(What you should do): Could you set down exactly the lines of the data below, starting at the one that holds "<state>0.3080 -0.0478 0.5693" and ending at the one that holds "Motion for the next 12", both included, and only those?

(Data to process):

================================

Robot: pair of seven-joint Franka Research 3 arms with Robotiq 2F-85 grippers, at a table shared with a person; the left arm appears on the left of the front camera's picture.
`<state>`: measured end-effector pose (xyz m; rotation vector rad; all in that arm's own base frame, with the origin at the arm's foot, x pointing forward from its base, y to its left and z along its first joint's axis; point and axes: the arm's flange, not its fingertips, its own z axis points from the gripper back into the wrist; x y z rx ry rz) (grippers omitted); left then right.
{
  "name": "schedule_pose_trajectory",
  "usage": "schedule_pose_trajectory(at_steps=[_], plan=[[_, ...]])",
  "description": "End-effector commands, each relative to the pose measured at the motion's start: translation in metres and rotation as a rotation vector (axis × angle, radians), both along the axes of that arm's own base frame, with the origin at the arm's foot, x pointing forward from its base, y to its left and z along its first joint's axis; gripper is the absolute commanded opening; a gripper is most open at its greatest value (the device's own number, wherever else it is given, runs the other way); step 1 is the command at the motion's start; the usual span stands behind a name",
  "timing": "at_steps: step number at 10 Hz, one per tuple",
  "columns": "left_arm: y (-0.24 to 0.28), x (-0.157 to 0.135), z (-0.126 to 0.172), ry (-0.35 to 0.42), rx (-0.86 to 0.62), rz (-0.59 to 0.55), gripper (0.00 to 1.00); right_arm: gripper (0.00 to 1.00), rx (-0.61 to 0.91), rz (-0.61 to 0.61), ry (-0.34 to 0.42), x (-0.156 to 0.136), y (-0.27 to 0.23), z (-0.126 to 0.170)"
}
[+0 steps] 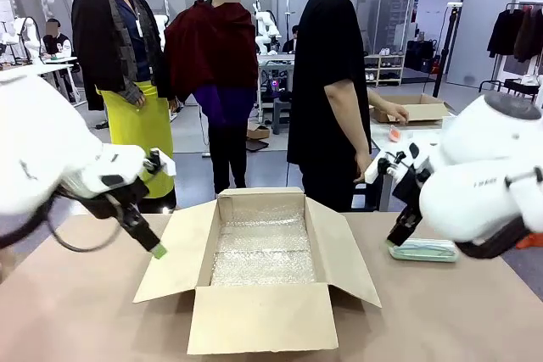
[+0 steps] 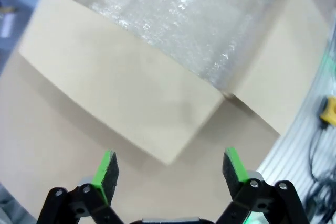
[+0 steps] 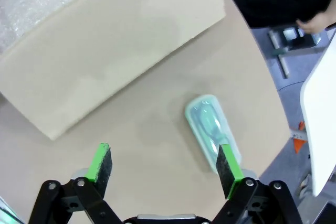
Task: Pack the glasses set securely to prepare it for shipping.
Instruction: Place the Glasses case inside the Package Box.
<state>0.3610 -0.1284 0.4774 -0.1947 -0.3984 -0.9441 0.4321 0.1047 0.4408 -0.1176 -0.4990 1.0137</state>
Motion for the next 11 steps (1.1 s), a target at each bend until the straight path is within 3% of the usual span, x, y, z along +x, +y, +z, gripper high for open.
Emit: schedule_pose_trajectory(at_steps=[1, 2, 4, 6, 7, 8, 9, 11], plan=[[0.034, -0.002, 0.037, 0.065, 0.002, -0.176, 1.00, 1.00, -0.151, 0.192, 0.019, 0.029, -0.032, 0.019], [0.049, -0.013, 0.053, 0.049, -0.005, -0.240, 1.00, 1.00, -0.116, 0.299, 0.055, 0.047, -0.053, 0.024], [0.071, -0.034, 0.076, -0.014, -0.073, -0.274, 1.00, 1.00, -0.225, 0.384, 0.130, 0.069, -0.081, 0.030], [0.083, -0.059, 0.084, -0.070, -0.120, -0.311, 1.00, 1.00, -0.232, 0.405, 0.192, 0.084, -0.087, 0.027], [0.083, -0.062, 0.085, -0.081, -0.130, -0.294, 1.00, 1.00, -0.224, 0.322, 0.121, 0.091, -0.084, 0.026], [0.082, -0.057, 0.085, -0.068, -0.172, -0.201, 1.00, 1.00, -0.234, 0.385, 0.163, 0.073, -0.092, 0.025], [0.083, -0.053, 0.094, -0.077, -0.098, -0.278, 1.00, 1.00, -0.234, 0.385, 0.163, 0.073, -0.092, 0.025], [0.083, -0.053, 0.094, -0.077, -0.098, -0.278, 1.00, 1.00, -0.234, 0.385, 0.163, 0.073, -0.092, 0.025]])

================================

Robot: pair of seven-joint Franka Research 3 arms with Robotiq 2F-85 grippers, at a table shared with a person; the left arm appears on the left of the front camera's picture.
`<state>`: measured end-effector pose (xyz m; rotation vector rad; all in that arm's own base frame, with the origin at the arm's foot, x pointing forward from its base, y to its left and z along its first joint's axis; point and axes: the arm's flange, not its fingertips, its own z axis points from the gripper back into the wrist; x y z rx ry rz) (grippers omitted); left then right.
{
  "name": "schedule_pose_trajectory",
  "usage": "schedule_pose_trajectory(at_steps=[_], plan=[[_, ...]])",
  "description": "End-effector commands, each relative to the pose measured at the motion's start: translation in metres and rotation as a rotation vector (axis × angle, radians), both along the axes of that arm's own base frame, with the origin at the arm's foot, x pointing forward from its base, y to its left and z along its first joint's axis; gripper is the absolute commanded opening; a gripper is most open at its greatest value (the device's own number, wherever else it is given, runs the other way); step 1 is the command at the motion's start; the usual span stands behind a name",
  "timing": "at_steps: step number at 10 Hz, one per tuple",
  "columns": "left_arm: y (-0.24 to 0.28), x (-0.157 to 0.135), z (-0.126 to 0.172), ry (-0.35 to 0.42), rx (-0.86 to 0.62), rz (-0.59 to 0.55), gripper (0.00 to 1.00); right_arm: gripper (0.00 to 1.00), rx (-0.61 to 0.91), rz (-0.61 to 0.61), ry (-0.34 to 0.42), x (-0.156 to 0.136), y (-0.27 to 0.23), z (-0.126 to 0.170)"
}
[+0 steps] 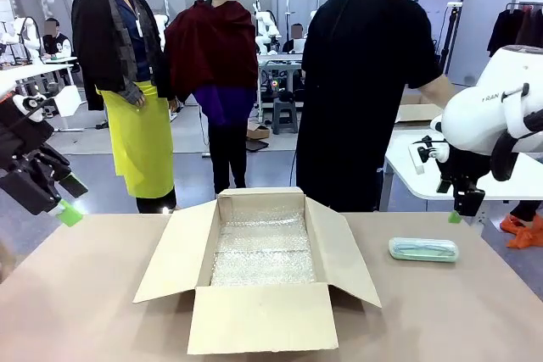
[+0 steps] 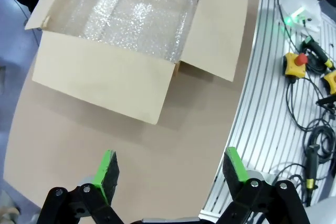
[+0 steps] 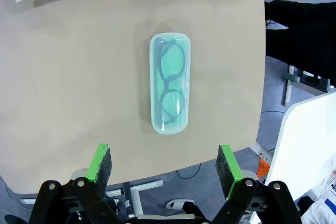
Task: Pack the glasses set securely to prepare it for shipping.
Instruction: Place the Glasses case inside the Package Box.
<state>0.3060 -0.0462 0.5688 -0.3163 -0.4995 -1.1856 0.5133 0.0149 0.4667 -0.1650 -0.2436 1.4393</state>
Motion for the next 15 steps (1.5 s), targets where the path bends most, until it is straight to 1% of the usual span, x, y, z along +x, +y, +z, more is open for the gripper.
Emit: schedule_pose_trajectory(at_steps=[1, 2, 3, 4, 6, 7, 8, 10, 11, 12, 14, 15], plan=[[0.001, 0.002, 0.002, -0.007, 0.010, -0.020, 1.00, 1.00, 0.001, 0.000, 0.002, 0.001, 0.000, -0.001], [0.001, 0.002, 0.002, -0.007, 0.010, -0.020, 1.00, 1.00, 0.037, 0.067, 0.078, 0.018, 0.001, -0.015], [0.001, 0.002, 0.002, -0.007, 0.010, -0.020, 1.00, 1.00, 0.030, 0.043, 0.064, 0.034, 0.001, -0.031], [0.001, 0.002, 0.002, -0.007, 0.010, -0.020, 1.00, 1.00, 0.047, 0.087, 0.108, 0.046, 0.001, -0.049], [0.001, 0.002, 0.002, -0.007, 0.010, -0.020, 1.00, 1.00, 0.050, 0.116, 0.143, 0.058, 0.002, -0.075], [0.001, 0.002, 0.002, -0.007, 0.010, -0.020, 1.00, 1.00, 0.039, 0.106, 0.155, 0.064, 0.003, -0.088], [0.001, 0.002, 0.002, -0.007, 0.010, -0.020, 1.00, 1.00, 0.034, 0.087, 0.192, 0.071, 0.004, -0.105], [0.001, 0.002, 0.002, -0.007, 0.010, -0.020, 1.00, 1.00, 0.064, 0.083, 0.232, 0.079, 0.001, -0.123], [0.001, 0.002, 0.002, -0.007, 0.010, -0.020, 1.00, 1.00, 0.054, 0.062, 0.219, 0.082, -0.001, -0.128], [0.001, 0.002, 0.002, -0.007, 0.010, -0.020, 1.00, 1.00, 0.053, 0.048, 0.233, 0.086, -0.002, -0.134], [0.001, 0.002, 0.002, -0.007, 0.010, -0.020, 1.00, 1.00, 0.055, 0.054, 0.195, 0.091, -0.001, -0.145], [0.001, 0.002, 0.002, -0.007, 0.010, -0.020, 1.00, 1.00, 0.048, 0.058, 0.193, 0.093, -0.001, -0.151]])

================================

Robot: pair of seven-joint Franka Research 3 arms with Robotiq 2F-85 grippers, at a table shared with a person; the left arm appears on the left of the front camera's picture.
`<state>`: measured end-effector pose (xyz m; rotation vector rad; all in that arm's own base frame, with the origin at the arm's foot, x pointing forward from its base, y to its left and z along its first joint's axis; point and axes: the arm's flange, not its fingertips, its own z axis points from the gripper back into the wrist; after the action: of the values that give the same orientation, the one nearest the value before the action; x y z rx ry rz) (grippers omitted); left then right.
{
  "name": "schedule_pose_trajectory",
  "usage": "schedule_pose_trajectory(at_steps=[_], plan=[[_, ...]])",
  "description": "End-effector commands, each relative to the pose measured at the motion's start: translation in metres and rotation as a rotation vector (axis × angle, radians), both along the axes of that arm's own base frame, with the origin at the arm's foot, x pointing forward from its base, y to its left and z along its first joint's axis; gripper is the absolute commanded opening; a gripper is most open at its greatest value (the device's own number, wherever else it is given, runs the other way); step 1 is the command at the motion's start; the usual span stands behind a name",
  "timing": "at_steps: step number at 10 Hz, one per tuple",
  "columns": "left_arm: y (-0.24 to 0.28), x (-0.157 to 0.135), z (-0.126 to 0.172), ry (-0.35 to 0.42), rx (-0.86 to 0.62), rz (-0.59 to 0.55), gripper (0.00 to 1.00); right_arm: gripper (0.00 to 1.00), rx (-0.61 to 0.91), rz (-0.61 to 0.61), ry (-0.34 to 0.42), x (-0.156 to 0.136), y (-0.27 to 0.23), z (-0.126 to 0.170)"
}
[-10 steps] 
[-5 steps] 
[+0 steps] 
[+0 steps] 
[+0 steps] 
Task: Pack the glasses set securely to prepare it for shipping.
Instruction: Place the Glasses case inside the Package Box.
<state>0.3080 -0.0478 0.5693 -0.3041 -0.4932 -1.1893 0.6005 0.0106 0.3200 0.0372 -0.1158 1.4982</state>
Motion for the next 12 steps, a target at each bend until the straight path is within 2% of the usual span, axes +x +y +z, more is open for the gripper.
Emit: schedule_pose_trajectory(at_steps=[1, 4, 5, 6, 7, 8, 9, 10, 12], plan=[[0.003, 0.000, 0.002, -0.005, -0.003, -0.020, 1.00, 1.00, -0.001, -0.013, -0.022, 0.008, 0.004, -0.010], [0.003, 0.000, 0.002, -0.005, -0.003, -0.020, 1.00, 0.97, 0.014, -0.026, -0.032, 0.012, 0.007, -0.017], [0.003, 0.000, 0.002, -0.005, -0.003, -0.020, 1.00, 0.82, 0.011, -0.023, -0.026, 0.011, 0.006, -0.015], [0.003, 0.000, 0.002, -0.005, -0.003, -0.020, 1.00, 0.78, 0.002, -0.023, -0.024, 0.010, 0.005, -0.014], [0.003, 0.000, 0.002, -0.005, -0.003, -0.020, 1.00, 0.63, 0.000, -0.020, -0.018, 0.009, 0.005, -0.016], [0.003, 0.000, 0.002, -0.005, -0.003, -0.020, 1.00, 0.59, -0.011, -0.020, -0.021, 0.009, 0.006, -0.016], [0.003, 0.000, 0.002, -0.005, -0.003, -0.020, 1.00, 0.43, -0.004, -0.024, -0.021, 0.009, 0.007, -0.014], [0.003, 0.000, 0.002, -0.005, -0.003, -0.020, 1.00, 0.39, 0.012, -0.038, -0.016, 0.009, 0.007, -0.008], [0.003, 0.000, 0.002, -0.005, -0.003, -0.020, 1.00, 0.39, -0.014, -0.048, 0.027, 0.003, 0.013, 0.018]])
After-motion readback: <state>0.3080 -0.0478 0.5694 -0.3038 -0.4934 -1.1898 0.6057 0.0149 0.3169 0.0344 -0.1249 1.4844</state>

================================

(Task output):
<state>0.3080 -0.0478 0.5693 -0.3041 -0.4932 -1.1893 0.6005 0.0106 0.3200 0.0372 -0.1158 1.4982</state>
Motion for the next 12 steps, a target at each bend until the straight path is within 2% of the usual span, axes +x +y +z, more is open for the gripper.

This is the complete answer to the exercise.